John Hilvert john.hilvert at gmail.com
Sat Mar 5 12:06:53 AEDT 2011


ABS usually puts out newsworthy reports. But I spent a good hour and half
looking for what was really newsworthy with this report - and decided it was
slight. Perhaps I'm being unfair to its co-authors, Jessica Todhunter and
Ruel Abello apart from its praise for a new way of quantifying intensity of
ICT use, I failed to see little that was "novel". Is this all we can learn
from the datasets of 6244 businesses. I wondered whether the paper's
definition of innovation - self reported (see Appendix A) was circular as
well. If it had concluded countter-intuitively there was no or even a
negative relationship between technology and innovation, I would have taken
more interest as it would have reflected my conclusions about Government IT.
But maybe that's _my_ blind spot?


This research investigates the hypothesis that there is a relationship
between the intensity of the use of information and communications
technology (ICT) by businesses, and innovation.  Innovation refers to
product, process, organisational and marketing innovations, as defined in
the OECD Guidelines for Collecting and Interpreting Innovation Data (2005).

To estimate the relationship between business ICT use and innovation
activity, this study makes use of firm level data from the ABS Business
Longitudinal Database (BLD).  We analyse data for 6,442 businesses from the
2005–06 and 2006–07 waves of the BLD.  The BLD has detailed information on
business demographics, innovation activity, ICT usage, market
characteristics and many other variables.

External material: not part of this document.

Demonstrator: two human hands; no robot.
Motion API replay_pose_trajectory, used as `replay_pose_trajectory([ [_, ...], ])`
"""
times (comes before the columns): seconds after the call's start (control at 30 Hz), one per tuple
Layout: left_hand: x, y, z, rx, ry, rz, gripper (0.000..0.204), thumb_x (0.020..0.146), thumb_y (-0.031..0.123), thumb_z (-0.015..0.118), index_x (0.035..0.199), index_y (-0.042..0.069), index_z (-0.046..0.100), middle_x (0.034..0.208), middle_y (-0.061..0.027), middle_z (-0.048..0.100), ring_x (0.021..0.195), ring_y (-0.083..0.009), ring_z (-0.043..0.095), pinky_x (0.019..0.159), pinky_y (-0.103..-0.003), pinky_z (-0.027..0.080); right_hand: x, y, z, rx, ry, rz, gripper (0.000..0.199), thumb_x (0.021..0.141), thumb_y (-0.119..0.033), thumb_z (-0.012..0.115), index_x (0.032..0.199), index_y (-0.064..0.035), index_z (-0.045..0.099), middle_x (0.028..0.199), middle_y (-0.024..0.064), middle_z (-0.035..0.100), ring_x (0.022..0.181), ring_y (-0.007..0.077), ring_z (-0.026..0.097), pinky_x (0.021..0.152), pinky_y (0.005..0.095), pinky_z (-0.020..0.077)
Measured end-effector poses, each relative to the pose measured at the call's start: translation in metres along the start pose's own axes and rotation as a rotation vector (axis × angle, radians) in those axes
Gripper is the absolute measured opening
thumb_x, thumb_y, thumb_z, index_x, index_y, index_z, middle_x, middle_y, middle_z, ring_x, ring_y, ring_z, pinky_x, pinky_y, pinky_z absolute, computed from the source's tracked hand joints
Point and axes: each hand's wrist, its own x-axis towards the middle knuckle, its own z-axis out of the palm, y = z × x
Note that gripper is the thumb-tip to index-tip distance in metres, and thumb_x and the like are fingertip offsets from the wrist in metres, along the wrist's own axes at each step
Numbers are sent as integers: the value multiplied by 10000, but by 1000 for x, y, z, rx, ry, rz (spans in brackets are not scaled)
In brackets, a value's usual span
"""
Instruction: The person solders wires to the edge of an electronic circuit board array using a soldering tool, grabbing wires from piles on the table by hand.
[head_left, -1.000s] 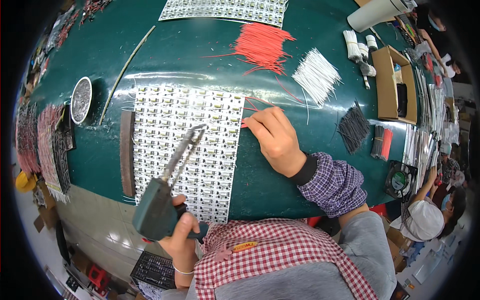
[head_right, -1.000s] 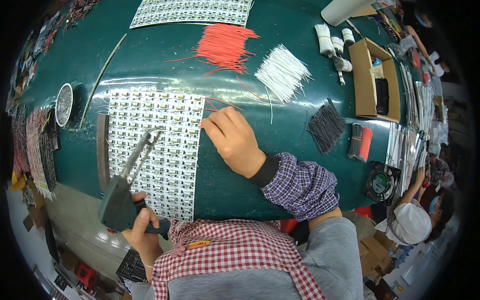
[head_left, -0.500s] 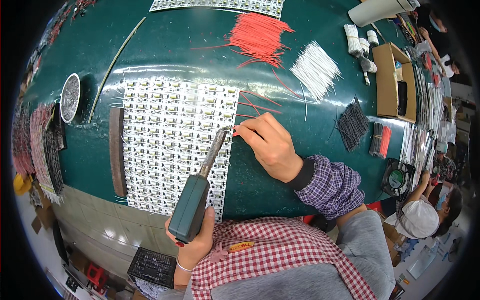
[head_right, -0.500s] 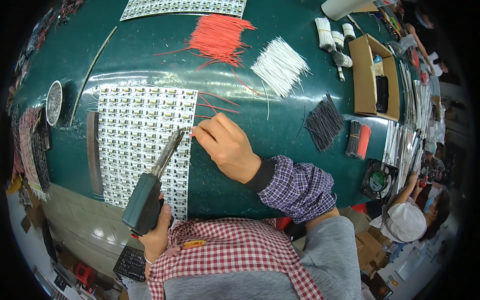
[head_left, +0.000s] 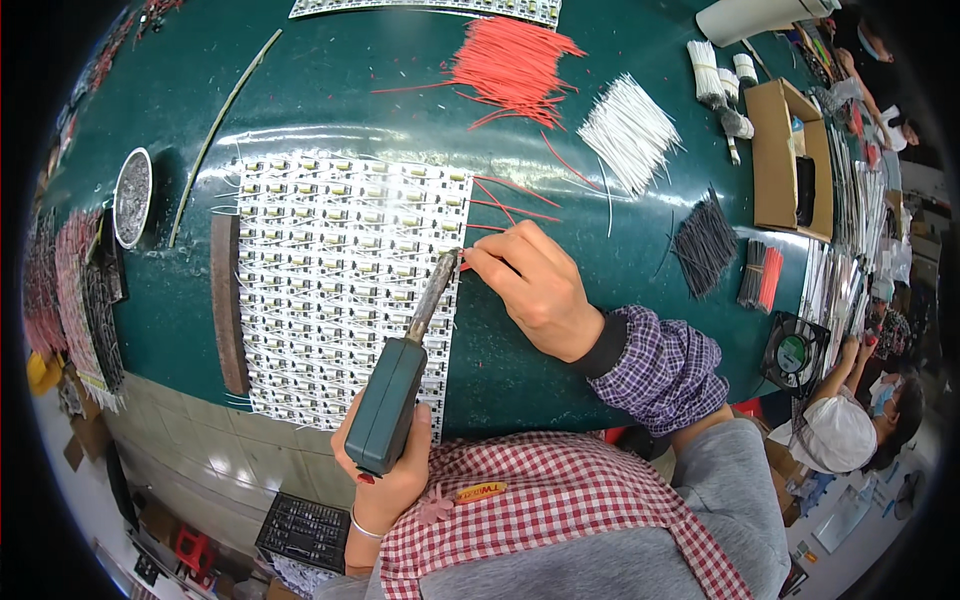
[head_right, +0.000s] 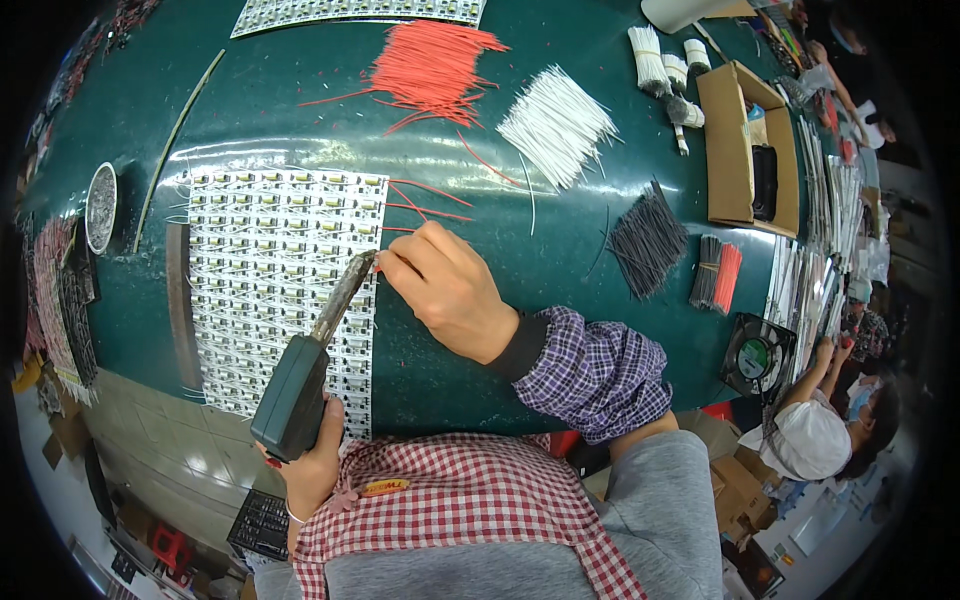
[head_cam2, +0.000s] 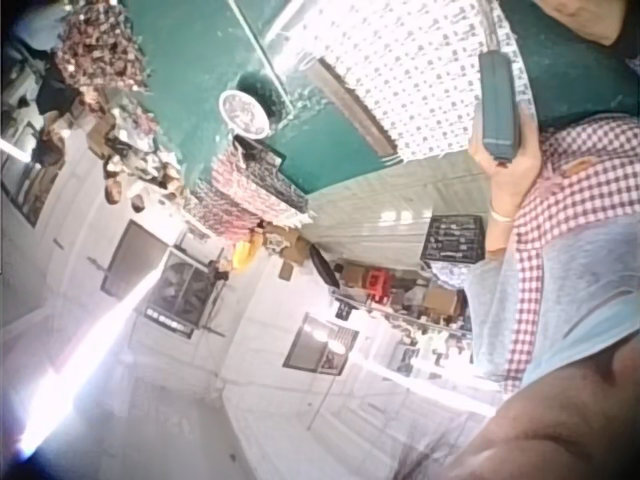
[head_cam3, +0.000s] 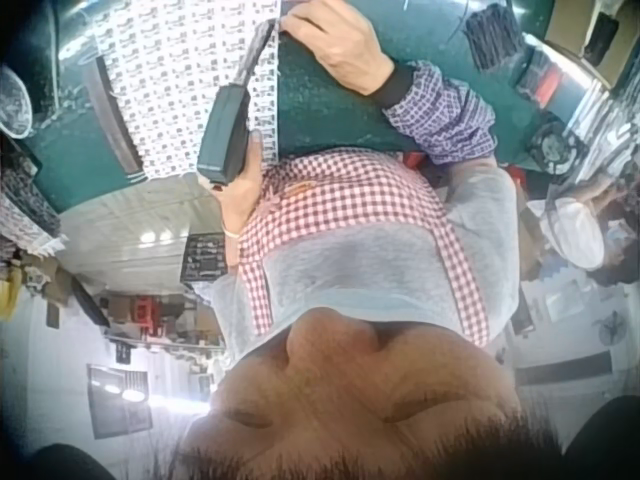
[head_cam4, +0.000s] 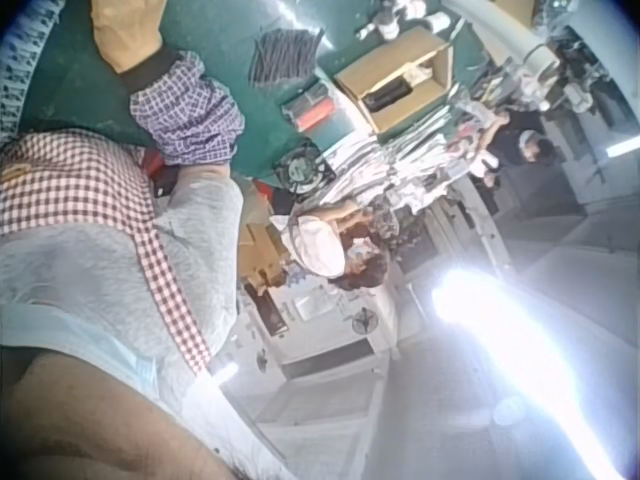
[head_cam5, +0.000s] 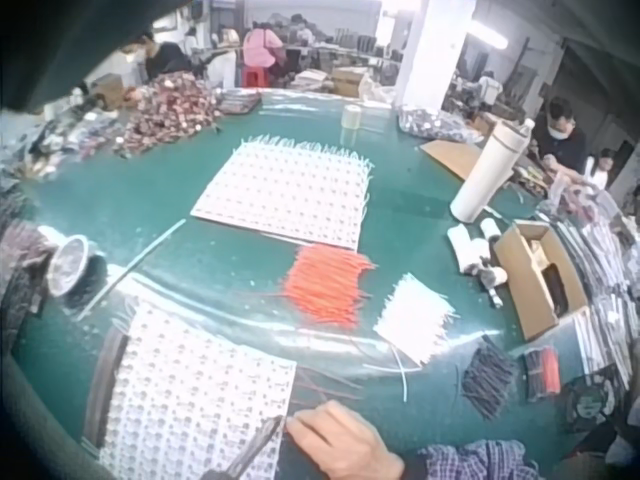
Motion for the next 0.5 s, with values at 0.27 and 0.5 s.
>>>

The authors have developed a novel approach to summarising the diverse types
of ICT usage into a single variable which can be used to categorise a firm’s
intensity of ICT use.  The ‘ICT intensity index’ is an ordered variable,
reflecting the business’ highest degree of ICT sophistication.  It takes
account of factors such as broadband internet connection, business web
presence, use of e-commerce and also the existence of automatic links
between internal business systems and customer or supplier systems.  As
there is no standard method of combining the many types of ICT
used by businesses in Australia, the authors propose the ICT intensity index
as a  convenient measure, which lends itself to straightforward and
meaningful interpretation.

The analysis shows a strong link between business’ use of ICT and innovative
activity.  Using a variety of ICT intensity specifications, businesses using
successively more sophisticated types of ICT are each found to be
significantly more likely to undertake some type of innovation.  This result
is further strengthened when we consider each  type of innovation
separately.  The existence of automatic links between internal  systems and
customer or supplier systems, in particular, is strongly associated with
innovative activity.  Furthermore, we show that businesses which use ICT
intensely develop more novel innovations, engage in multiple types of
innovation and are more likely to develop these innovations internally.